The first residents of the area that was to become South Saint Paul were the Dakota, or perhaps the ancestors of the Dakota, or some earlier indigenous people who created massive burial mounds along the bluffs above the river.

Prior to the 19th century, the only white visitors to the region were fur traders and explorers. However, the establishment of Fort Snelling in 1819 expanded trade opportunities in the region, offering a permanent location from which furs could be exchanged for guns, cooking utensils, blankets, and clothing.

By the end of the 1820s, a group of Mdewakanton Dakota, known as the Kaposia, settled in what became the Village of Kaposia, which would later become South Saint Paul.

In the late 1830s, Methodist missionaries came into the village to evangelize the Kaposia. Led by the Reverend Alfred Brunson, the group included the Reverend David King, John Holton and his family, and James Thompson, a slave who was married to a Dakota woman.

In 1837, a treaty was signed that opened the land on the other side of the river to white settlement, but it wasn't long before the white settlers crossed the river. After Brunson left the mission, disagreements arose between the Kaposia and the Methodist missionaries, leading the Native Americans to withdraw their support for the mission, which moved across the river to what is now Newport.

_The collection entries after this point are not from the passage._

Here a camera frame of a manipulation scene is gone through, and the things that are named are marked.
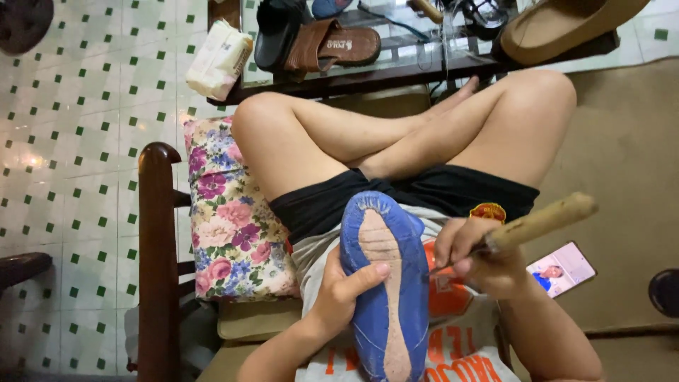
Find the hand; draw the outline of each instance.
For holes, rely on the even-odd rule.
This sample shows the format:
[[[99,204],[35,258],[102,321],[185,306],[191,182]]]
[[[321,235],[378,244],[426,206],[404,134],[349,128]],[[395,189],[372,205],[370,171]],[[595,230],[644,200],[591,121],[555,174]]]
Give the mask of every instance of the hand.
[[[387,264],[375,263],[347,276],[340,265],[339,252],[340,248],[335,247],[328,253],[316,302],[305,317],[320,326],[327,340],[337,336],[354,317],[356,297],[380,285],[390,272]]]
[[[473,280],[482,291],[495,299],[521,297],[529,286],[530,275],[519,248],[492,258],[469,257],[472,246],[483,235],[502,224],[495,219],[471,217],[449,219],[434,244],[436,267],[453,264],[455,272]]]

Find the glass table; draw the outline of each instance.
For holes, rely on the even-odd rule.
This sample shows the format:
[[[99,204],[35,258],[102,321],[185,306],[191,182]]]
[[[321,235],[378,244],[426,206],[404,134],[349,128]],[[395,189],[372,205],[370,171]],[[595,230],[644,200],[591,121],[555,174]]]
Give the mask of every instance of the glass table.
[[[443,28],[429,20],[422,12],[413,11],[406,0],[362,0],[362,4],[375,14],[407,24],[425,36],[422,41],[406,28],[397,26],[385,18],[379,18],[359,9],[354,0],[337,19],[345,27],[370,27],[382,40],[382,48],[376,62],[364,67],[332,66],[324,73],[309,73],[302,82],[291,76],[274,75],[260,70],[252,54],[247,60],[239,82],[224,102],[209,99],[213,105],[236,105],[243,99],[260,92],[281,92],[302,98],[331,97],[341,94],[374,92],[387,88],[427,84],[431,82],[470,77],[472,74],[492,76],[521,69],[517,65],[500,63],[490,56],[491,41],[475,37],[465,27],[462,12],[453,15],[444,12]],[[208,25],[224,18],[232,26],[257,38],[257,6],[259,0],[225,0],[208,3]],[[510,15],[518,13],[512,2]],[[593,44],[582,58],[593,54],[605,54],[617,47],[615,32],[607,33],[605,41]]]

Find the floral cushion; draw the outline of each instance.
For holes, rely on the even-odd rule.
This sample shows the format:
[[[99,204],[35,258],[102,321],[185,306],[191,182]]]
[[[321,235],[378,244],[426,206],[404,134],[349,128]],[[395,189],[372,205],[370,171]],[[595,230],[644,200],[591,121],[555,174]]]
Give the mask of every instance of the floral cushion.
[[[231,117],[188,120],[191,238],[196,296],[234,302],[299,296],[274,216],[231,136]]]

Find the black shorts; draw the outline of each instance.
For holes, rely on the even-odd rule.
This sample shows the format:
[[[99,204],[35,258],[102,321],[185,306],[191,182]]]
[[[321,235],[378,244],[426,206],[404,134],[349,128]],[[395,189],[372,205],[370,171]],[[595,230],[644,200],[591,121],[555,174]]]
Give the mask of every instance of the black shorts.
[[[342,220],[349,199],[379,191],[396,202],[433,209],[451,218],[479,216],[510,222],[527,214],[540,194],[535,188],[466,167],[443,164],[401,181],[368,180],[351,169],[327,181],[288,192],[269,203],[290,230],[288,240],[324,234]]]

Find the person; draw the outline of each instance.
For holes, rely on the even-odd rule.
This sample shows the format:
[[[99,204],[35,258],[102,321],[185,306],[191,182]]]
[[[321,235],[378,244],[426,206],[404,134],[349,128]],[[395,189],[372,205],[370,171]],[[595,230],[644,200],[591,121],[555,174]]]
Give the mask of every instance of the person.
[[[559,277],[563,276],[564,269],[558,265],[550,265],[544,271],[533,272],[532,275],[535,277],[535,281],[537,281],[541,287],[549,292],[549,289],[551,288],[551,281],[549,279],[558,279]]]
[[[356,297],[392,271],[374,261],[347,277],[337,247],[345,206],[367,190],[422,222],[430,267],[454,264],[430,282],[420,380],[518,381],[498,355],[498,315],[534,380],[602,379],[596,352],[526,271],[520,249],[493,262],[468,256],[483,234],[531,210],[576,106],[574,88],[545,70],[511,73],[475,93],[478,82],[395,119],[268,92],[238,106],[233,137],[290,231],[304,301],[302,318],[258,347],[239,381],[368,380],[347,327]]]

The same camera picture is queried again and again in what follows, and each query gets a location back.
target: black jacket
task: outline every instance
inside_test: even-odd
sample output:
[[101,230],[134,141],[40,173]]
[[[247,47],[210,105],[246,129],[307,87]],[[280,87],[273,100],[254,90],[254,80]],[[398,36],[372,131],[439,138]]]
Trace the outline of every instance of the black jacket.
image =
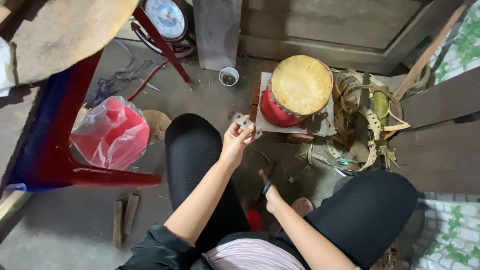
[[163,225],[154,225],[132,248],[119,270],[213,270],[206,254],[181,240]]

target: black leggings
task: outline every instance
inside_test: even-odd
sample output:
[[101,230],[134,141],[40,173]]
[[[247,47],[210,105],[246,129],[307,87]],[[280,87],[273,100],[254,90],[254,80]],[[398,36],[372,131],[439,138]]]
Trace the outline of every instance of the black leggings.
[[[173,210],[188,197],[220,157],[222,138],[205,119],[183,114],[165,134],[167,179]],[[417,202],[415,188],[389,172],[362,172],[305,217],[353,263],[369,269],[410,218]],[[232,181],[196,242],[206,252],[238,238],[259,238],[291,253],[308,268],[285,232],[279,237],[250,232]]]

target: red cord
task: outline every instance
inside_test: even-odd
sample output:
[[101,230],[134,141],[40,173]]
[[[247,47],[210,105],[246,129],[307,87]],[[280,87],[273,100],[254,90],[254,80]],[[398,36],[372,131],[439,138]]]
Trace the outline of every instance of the red cord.
[[144,80],[144,82],[140,85],[140,87],[127,99],[128,101],[131,101],[135,96],[138,95],[138,93],[140,92],[140,90],[142,90],[142,88],[148,83],[148,81],[150,80],[150,78],[152,78],[153,74],[155,74],[155,72],[157,70],[159,70],[161,67],[163,67],[165,64],[167,64],[168,62],[170,62],[170,60],[164,60],[158,67],[154,68],[152,70],[152,72],[148,75],[148,77]]

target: drum
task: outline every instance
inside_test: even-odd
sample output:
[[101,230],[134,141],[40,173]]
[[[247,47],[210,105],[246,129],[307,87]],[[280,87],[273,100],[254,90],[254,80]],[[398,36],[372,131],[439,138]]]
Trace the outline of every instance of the drum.
[[330,68],[315,58],[295,55],[275,68],[262,93],[260,111],[269,123],[292,127],[321,110],[332,87]]

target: clock face
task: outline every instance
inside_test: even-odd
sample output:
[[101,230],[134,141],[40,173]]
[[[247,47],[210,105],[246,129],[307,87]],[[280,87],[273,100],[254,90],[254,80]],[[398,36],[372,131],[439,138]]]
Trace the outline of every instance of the clock face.
[[178,38],[185,30],[183,14],[172,0],[147,0],[145,12],[163,37]]

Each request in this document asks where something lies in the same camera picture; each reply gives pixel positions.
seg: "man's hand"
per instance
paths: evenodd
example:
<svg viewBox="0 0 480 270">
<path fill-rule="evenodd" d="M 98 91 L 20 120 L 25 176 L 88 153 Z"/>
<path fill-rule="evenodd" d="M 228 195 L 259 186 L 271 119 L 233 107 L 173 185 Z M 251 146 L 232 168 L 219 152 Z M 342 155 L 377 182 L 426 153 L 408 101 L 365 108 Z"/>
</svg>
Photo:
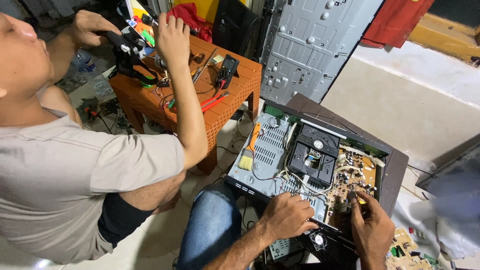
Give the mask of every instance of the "man's hand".
<svg viewBox="0 0 480 270">
<path fill-rule="evenodd" d="M 188 66 L 190 57 L 190 28 L 183 24 L 181 18 L 168 18 L 161 13 L 158 17 L 158 27 L 154 25 L 155 46 L 160 58 L 165 61 L 169 70 L 177 65 Z"/>
<path fill-rule="evenodd" d="M 112 31 L 121 36 L 121 31 L 102 15 L 80 10 L 69 29 L 73 42 L 77 46 L 99 46 L 107 43 L 106 37 L 95 34 L 95 31 Z"/>
<path fill-rule="evenodd" d="M 370 210 L 370 216 L 362 217 L 361 205 L 355 196 L 350 197 L 352 207 L 353 239 L 357 246 L 363 270 L 385 269 L 385 255 L 392 244 L 395 225 L 377 200 L 364 192 L 357 192 Z"/>
<path fill-rule="evenodd" d="M 306 230 L 318 229 L 317 224 L 306 221 L 314 214 L 308 200 L 302 200 L 300 195 L 292 196 L 290 192 L 284 192 L 270 201 L 255 226 L 264 226 L 269 245 L 278 239 L 287 239 Z"/>
</svg>

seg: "circuit board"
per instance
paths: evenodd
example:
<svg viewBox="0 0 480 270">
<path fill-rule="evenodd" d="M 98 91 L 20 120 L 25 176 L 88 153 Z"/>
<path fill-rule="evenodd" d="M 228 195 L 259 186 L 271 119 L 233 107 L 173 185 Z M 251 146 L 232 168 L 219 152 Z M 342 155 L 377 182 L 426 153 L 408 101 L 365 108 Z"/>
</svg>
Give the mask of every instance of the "circuit board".
<svg viewBox="0 0 480 270">
<path fill-rule="evenodd" d="M 376 165 L 369 158 L 355 152 L 346 151 L 340 146 L 337 169 L 343 166 L 353 166 L 359 170 L 348 167 L 335 172 L 335 187 L 327 193 L 329 199 L 328 213 L 324 222 L 341 231 L 349 231 L 350 206 L 347 193 L 361 191 L 373 196 L 376 177 Z"/>
<path fill-rule="evenodd" d="M 433 270 L 428 259 L 410 254 L 417 248 L 404 227 L 396 228 L 390 252 L 385 257 L 387 270 Z"/>
</svg>

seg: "white tile floor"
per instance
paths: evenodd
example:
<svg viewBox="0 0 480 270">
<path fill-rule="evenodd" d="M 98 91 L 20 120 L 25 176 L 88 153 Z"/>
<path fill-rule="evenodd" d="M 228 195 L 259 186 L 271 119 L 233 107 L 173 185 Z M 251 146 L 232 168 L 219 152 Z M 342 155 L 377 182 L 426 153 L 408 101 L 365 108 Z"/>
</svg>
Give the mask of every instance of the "white tile floor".
<svg viewBox="0 0 480 270">
<path fill-rule="evenodd" d="M 80 98 L 91 98 L 93 92 L 87 86 L 83 86 L 70 94 L 74 107 L 80 105 Z M 105 117 L 107 125 L 113 124 L 113 117 Z M 217 145 L 227 147 L 231 151 L 238 152 L 243 145 L 236 127 L 236 121 L 230 120 L 219 132 Z M 93 130 L 104 131 L 105 125 L 96 122 L 90 126 Z M 239 131 L 247 134 L 252 128 L 252 122 L 245 119 L 239 124 Z M 145 132 L 156 134 L 145 125 Z M 177 206 L 168 211 L 148 218 L 132 235 L 121 241 L 113 254 L 107 254 L 96 261 L 84 261 L 66 266 L 56 265 L 50 261 L 36 258 L 9 245 L 0 237 L 0 270 L 170 270 L 173 260 L 178 256 L 180 242 L 187 225 L 190 206 L 195 195 L 205 185 L 212 183 L 234 161 L 236 155 L 218 148 L 218 167 L 209 176 L 196 176 L 187 173 L 183 183 L 182 200 Z M 415 186 L 417 176 L 407 169 L 403 186 L 405 189 L 422 197 L 421 190 Z M 245 207 L 244 200 L 238 202 L 240 209 Z M 252 207 L 247 207 L 245 223 L 257 220 Z M 475 258 L 460 260 L 464 268 L 480 269 L 479 261 Z"/>
</svg>

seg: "wooden frame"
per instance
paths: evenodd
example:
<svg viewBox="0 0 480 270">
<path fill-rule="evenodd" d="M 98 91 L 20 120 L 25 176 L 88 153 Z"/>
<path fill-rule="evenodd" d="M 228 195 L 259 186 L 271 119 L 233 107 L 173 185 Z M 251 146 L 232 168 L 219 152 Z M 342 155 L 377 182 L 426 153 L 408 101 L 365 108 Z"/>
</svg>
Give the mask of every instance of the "wooden frame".
<svg viewBox="0 0 480 270">
<path fill-rule="evenodd" d="M 480 65 L 480 26 L 474 29 L 427 13 L 408 39 L 476 66 Z"/>
</svg>

In the late 1840s, a new Kaposia chief invited the missionaries to return. Thomas Williamson, the former teacher of the new chief, Little Crow, was sent. The Williamsons were Presbyterians, and fluent in the Dakota language. Thomas had already translated several books of the Bible into the Dakota language. Soon, the village became a popular place for white dignitaries, government officials, and tourists. Steamboats often docked at the riverfront, and visitors stayed with the Williamsons, who had built a large home there. Saint Paul was growing into what would become the state capital.

In 1851, the Dakota were coerced to sell their land west of the Mississippi to the government, which opened the area to white settlement. By 1853, Kaposia was named the county seat for the newly established Dakota County, where it remained until it was moved to Hastings in 1857.

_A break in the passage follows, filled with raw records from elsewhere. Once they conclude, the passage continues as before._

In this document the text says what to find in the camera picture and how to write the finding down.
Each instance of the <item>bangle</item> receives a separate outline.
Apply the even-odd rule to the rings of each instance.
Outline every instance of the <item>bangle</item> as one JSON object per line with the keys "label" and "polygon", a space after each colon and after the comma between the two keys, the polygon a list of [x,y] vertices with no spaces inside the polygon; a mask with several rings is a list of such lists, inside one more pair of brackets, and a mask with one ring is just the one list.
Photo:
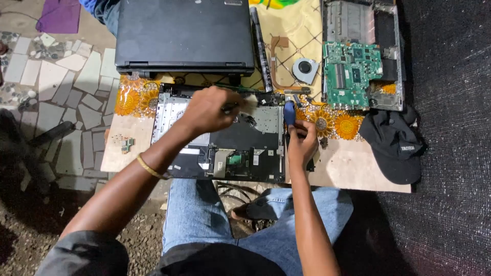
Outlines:
{"label": "bangle", "polygon": [[149,167],[147,165],[147,163],[145,163],[145,161],[143,161],[143,159],[141,158],[140,156],[141,153],[138,153],[138,155],[136,156],[136,159],[138,160],[138,162],[140,163],[140,165],[146,170],[148,171],[151,175],[157,177],[157,178],[160,178],[160,179],[164,179],[164,180],[167,180],[169,179],[168,177],[165,177],[159,173],[157,173],[156,171],[154,171],[151,167]]}

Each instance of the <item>black shirt sleeve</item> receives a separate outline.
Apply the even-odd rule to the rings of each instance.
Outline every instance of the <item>black shirt sleeve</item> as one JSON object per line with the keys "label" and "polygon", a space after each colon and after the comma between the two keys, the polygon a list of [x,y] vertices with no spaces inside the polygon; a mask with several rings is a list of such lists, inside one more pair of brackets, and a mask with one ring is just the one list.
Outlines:
{"label": "black shirt sleeve", "polygon": [[35,275],[126,275],[128,262],[125,247],[115,238],[92,231],[78,231],[56,243]]}

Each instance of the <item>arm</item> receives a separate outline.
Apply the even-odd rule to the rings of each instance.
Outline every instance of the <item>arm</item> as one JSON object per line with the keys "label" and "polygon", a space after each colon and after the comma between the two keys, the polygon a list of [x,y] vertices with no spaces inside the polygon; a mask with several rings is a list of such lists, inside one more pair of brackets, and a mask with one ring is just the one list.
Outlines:
{"label": "arm", "polygon": [[[225,114],[221,107],[226,103],[239,106]],[[141,158],[157,173],[165,173],[179,151],[193,139],[229,127],[242,105],[240,95],[230,90],[212,86],[196,91],[182,118],[143,152]],[[158,180],[133,160],[80,209],[60,239],[75,231],[117,236],[145,203]]]}
{"label": "arm", "polygon": [[339,275],[339,267],[329,236],[305,175],[306,164],[319,146],[315,124],[300,120],[295,124],[288,127],[290,133],[288,161],[295,207],[295,236],[303,274]]}

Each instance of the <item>wooden table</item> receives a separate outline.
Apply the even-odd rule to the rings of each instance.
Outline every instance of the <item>wooden table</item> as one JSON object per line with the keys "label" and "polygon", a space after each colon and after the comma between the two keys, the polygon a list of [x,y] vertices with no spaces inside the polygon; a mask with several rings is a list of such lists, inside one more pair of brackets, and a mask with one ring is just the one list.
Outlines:
{"label": "wooden table", "polygon": [[[288,47],[276,48],[277,82],[289,86],[296,84],[291,74],[295,60],[300,57],[322,60],[322,21],[319,0],[271,1],[269,9],[264,3],[257,4],[267,55],[273,36],[288,37]],[[369,191],[392,191],[410,193],[410,185],[389,182],[380,172],[370,145],[357,133],[363,119],[355,111],[334,111],[320,102],[322,83],[321,66],[312,85],[309,85],[314,104],[302,96],[303,108],[297,110],[297,118],[316,122],[319,138],[327,137],[328,147],[314,157],[315,172],[309,173],[311,185],[330,186],[342,189]],[[154,118],[149,104],[158,96],[160,82],[211,85],[226,83],[221,76],[196,73],[165,73],[159,81],[146,82],[136,76],[121,76],[116,99],[115,115],[112,120],[101,170],[117,172],[135,159],[136,155],[150,146]],[[261,88],[261,74],[256,69],[242,85]],[[128,154],[121,154],[122,138],[135,138],[135,145]]]}

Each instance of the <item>laptop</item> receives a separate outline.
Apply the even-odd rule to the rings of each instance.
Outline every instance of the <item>laptop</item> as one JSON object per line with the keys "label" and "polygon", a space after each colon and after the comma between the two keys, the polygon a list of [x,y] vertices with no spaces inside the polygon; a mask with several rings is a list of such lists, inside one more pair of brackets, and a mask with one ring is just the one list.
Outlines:
{"label": "laptop", "polygon": [[120,73],[249,77],[254,72],[254,53],[248,2],[121,1],[115,64]]}
{"label": "laptop", "polygon": [[[203,87],[163,83],[151,143],[178,120],[195,91]],[[247,97],[251,92],[241,93]],[[252,115],[239,113],[227,129],[206,133],[183,148],[169,166],[174,178],[285,182],[283,106],[285,95],[254,93]]]}

In 1858, the name of the village was changed to West Saint Paul.

After the railroad came through in 1884, manufacturing firms were attracted, including the Warner and Hough Machine Company, the Holland and Thompson Manufacturing Company, Dwane Iron Works, and Waterous Engine Works Company.

In 1887, a group of industrialists and livestock officials organized and wrote a charter to incorporate the village as a city, but to change its name to South Saint Paul, largely to avoid confusion with West Saint Paul Township and an older city named West Saint Paul, in Ramsey County.

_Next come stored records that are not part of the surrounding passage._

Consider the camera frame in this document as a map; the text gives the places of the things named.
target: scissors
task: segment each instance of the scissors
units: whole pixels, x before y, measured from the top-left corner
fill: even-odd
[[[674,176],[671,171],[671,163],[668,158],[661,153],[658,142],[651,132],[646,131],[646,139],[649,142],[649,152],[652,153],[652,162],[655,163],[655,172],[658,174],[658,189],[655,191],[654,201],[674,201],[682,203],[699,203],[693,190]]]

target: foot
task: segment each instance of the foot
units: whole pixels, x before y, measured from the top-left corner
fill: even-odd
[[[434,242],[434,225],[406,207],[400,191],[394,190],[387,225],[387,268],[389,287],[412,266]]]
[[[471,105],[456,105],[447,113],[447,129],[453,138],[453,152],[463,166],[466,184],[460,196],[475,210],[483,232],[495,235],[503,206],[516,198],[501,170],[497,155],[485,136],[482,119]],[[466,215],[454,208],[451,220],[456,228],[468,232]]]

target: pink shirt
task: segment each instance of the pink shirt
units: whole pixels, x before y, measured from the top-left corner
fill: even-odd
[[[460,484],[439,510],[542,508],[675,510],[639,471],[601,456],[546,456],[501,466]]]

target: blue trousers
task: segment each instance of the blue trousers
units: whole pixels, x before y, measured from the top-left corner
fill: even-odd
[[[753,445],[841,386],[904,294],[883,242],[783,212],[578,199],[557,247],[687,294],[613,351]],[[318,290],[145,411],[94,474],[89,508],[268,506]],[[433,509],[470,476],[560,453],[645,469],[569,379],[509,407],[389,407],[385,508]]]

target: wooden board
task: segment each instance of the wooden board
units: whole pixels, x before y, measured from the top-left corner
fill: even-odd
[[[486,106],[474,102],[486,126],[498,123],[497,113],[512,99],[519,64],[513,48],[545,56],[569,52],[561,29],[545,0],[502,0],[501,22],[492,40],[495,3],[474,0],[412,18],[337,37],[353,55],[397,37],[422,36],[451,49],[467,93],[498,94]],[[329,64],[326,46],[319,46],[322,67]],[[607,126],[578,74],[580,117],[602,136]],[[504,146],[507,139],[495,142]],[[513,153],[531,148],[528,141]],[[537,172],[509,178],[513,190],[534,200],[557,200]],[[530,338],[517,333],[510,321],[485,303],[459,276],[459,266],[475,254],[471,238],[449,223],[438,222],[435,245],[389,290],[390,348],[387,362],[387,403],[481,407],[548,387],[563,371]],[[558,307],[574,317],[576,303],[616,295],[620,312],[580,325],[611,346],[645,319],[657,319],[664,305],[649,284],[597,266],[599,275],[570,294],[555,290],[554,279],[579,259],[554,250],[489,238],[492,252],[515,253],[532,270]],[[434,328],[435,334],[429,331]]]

In 1888, South Saint Paul became the first city outside of New York to have its own monorail. The new venture was known as the Enos Railway Company, although it built only one passenger car, and a partial track that went up the Bryant Avenue Hill to 16th Avenue North, then south for a half mile.

The current city of West Saint Paul separated from South Saint Paul in 1889, cutting the size of South Saint Paul in half, with West Saint Paul taking five of the city's nine newer school buildings, as well as its city hall building. With South Saint Paul suddenly facing a financial crisis, the much larger city of Saint Paul attempted to annex South Saint Paul. This attempt failed in 1891.

For much of its history, from 1887 to 2015, South Saint Paul was beholden to the meat packing industry for its economic welfare, hosting a 260-acre stockyard that processed cattle, sheep, and pigs. Although many found the odor offensive, the stockyards contributed greatly to the economy of the city. Beyond the meatpacking plants themselves, there were the dependent industries, including the commission firms, insurance companies, banks, investment brokers, livestock growers, and the many stores and services that met the needs of stockyard employees and their families.

Jobs attracted people, and many of them were immigrants from several European countries. By the end of World War I, South Saint Paul had become a city of immigrants, many of whom did not speak English.

Although the immigrants of the early 1900s were white, today South Saint Paul is home to a growing population of African Americans, Latinos, and other ethnic groups.